In 1959 he got a transfer and went to Cuddalore. On 1 August 1959, he started a magazine called Theṉmoḻi (lit. "Southern Language") as per the wish of Pavanar (who had by that time joined the Department of Lexicography at Annamalai University, Chidambaram). As was in government service, he wrote under the pseudonym "Perunchithran" instead of "Durai. Manickam". The magazine was published with of Pavanar as the special editor and Perunchithiran as the editor-in-chief. The member-editors were M. L. Thangappa, M. Tamilkudimagan, V.V. Paalai Ezhilendhi, Sembian alias Panneershelvam and others. Students from Annamalai University too contributed to the magazine.

Each issue of Theṉmoḻi featured the following poem on the front page above the editorial:"No begging other people! For the harm they might do,

[we have] no fear; Without ruling [our] language and [our] country

[we] won't sleep. Hence, if the Tamils join shoulders and rise,

There would be none in the world to oppose them!"After 16 issues, the magazine briefly stopped publication due to financial problems.

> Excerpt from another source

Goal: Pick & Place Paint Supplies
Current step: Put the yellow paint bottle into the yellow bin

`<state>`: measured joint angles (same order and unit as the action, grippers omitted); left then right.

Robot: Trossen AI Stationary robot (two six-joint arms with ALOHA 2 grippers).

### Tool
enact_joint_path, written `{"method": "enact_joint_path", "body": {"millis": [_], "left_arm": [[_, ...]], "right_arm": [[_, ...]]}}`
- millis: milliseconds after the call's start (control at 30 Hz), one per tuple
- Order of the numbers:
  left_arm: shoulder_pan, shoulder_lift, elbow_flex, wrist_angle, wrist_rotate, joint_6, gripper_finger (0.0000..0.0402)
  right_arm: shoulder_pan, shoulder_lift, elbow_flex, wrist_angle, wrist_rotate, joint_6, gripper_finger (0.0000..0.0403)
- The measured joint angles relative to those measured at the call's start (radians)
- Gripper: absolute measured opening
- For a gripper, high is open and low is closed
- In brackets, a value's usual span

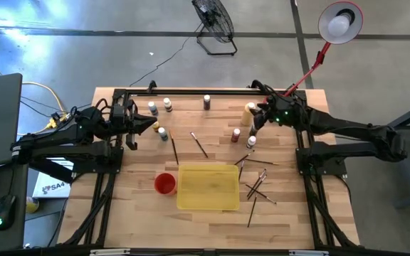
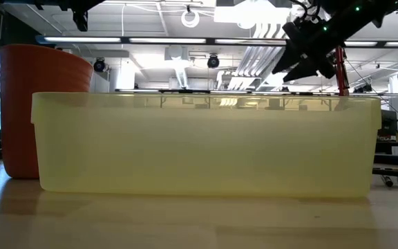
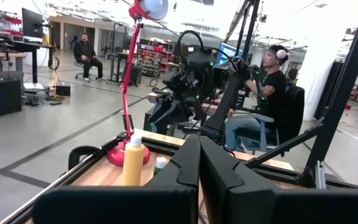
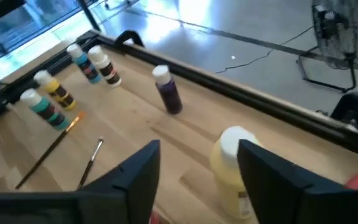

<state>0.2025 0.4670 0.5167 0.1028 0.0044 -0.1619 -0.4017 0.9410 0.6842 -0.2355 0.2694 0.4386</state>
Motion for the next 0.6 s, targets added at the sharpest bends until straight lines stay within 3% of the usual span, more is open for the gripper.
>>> {"method": "enact_joint_path", "body": {"millis": [233,333,600], "left_arm": [[0.0,0.0,0.0,0.0,0.0,0.0,0.0],[0.0,0.0,0.0,0.0,0.0,0.0,0.0],[0.0,0.0,0.0,-0.001,0.001,0.007,0.0]], "right_arm": [[0.002,0.061,0.118,-0.01,0.021,-0.125,0.023],[0.002,0.086,0.163,-0.092,0.006,-0.149,0.0228],[0.0,0.111,0.201,-0.362,-0.16,-0.366,0.0228]]}}
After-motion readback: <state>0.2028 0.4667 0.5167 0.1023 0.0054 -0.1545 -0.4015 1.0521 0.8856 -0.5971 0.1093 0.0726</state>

It resumed publication in 1963 and was well received by college students and Tamil writers.

From 1961 to 1965, Perunchithiranar served as Deputy Postmaster at Cuddalore Post Office.

He published over a dozen Tamil books during his lifetime. He also founded and edited two more magazines, Tamilsittu and Tamil Nilam.

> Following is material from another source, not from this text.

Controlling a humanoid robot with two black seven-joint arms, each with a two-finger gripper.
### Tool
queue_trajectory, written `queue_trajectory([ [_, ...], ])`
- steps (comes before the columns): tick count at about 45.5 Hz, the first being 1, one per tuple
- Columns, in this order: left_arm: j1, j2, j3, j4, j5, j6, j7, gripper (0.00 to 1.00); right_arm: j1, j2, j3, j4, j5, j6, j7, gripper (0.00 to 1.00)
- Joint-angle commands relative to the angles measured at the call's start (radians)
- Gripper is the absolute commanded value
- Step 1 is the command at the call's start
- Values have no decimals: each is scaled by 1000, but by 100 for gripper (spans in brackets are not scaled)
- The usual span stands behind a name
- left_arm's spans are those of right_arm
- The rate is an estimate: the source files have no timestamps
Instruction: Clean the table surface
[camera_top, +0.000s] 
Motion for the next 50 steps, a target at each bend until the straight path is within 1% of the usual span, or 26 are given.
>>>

== Political activism and imprisonments ==

=== Agitation against Hindi imposition ===
During the 1965 Anti-Hindi agitations, he printed and distributed leaflets on behalf of Theṉmoḻi against Hindi imposition. He also published a poem and an editorial in the magazine against M. Bhaktavatsalam the then Chief Minister of Madras State (now Tamil Nadu). As he refused to take the option of paying ₹. 200 as fine, he was sentenced to four months of rigorous imprisonment and was confined in Vellore Central Prison from 17 November 1965 to 16 January 1966. He was fired from his post office citing the sentence. While in prison, he wrote the first volume of Aiyai, a Pure Tamil poem.

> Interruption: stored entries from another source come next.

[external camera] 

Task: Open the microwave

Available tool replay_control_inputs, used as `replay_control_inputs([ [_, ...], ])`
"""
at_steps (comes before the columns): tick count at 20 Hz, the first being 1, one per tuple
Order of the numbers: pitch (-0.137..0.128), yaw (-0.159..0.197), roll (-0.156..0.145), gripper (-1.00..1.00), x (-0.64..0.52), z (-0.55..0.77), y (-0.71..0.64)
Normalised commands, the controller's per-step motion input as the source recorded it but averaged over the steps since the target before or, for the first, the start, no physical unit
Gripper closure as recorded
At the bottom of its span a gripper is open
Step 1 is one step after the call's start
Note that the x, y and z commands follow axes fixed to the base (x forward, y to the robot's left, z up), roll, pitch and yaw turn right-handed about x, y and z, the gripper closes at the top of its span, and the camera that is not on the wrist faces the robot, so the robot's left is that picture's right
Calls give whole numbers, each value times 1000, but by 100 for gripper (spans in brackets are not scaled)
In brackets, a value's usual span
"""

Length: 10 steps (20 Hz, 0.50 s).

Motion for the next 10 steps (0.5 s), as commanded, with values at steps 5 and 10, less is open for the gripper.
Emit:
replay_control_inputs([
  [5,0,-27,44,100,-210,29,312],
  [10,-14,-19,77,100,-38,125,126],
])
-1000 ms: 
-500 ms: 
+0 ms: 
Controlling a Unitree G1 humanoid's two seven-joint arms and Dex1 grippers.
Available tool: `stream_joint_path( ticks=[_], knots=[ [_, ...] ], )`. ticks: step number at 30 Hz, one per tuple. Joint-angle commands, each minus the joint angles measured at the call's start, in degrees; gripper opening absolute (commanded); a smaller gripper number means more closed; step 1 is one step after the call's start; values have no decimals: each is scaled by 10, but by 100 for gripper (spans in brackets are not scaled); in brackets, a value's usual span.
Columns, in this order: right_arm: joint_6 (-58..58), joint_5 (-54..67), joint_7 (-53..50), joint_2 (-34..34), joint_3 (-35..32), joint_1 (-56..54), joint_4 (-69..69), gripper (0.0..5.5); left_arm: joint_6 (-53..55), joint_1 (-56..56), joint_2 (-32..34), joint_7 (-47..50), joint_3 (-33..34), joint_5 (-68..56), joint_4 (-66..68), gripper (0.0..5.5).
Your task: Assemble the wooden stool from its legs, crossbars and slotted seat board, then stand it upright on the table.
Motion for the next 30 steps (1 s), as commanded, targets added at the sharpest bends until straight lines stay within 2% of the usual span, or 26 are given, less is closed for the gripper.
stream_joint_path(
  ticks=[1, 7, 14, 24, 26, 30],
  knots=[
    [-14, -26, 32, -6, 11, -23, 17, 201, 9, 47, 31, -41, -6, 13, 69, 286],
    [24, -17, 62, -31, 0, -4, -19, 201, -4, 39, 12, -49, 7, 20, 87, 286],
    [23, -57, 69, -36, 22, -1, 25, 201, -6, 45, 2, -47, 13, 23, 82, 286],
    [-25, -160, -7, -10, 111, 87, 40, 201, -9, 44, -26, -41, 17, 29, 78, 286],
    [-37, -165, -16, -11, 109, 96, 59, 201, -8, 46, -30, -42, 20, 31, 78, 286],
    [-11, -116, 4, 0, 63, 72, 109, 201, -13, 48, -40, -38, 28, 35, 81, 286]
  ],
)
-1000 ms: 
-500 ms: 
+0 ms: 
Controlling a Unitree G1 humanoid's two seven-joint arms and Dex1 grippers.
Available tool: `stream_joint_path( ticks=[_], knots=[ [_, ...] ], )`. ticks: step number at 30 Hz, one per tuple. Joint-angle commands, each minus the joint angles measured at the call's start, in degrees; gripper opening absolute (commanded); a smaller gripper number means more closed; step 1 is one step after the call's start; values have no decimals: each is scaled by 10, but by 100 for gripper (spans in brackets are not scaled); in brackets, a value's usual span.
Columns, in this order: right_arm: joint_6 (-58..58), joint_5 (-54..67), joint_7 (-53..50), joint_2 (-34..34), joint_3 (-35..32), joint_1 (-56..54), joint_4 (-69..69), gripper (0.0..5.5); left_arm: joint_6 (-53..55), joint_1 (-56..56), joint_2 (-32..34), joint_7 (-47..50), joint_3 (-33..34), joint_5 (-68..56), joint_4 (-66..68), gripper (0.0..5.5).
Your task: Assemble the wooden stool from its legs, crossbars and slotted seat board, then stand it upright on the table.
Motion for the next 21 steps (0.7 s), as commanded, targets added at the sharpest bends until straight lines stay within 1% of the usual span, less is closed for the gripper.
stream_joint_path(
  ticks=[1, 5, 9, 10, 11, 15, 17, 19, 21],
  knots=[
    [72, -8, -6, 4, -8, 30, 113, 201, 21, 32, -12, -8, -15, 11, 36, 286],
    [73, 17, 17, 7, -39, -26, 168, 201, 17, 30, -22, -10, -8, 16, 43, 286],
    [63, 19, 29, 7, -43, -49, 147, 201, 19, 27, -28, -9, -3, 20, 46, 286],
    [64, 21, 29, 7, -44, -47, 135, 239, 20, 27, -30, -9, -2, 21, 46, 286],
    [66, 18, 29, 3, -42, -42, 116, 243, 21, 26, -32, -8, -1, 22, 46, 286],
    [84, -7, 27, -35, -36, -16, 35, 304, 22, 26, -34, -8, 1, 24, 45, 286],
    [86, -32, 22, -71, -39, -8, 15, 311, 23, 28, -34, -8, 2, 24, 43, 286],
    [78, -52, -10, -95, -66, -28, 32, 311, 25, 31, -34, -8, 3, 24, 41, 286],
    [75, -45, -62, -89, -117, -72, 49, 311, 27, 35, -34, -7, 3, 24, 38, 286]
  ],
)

=== Opposition to the 1975-77 Emergency ===
After the Indian Emergency came into effect in June 1975, Perunchithiranar was imprisoned on 5 February 1976 under the Maintenance of Internal Security Act (MISA). While serving time, he finished writing the second part of Aiyai. In 1979, he compiled and published many of his songs (written over the years) in 1979 as three volumes under the name Kanicharu.

=== Other imprisonments ===
On 26 January 1993, he was arrested and jailed for seven months under the Terrorism and Disruptive Activities (Prevention) Act (TADA), due to alleged controversial remarks in his poem regarding the 1991 Assassination of Rajiv Gandhi.

In total, Perunchithiranar went to jail more than 20 times. Among the works written during these imprisonments is Tirukkuṟaḷ Meypporuḷurai, a commentary on the famous Thirukkural by Thiruvalluvar.

== Linguistic and socio-political stances ==
He worked for the Thani Tamil Iyakkam (தனித் தமிழ் இயக்கம்) (Pure or Independent Tamil Movement). It is a linguistic-purity movement which attempts to avoid loanwords from Sanskrit. He was a rationalist, which reflected in his writings.

== Personal life ==
On 25 April 1951, Perunchithiranar had married Kamalam (later "Thamarai"), daughter of Chellammal and Chinnasamy from Salem. He and Thamarai had six children: Porkodi, Poongundran, Thenmozhi, Chithira Chenthaazhai, Pozhilan, and Pirainuthal.

== Legacy ==
His book Koyyakkani was used as post-graduate text in the 1980s and another book Ayyai was used as undergraduate text in the 1970s at the University of Madras.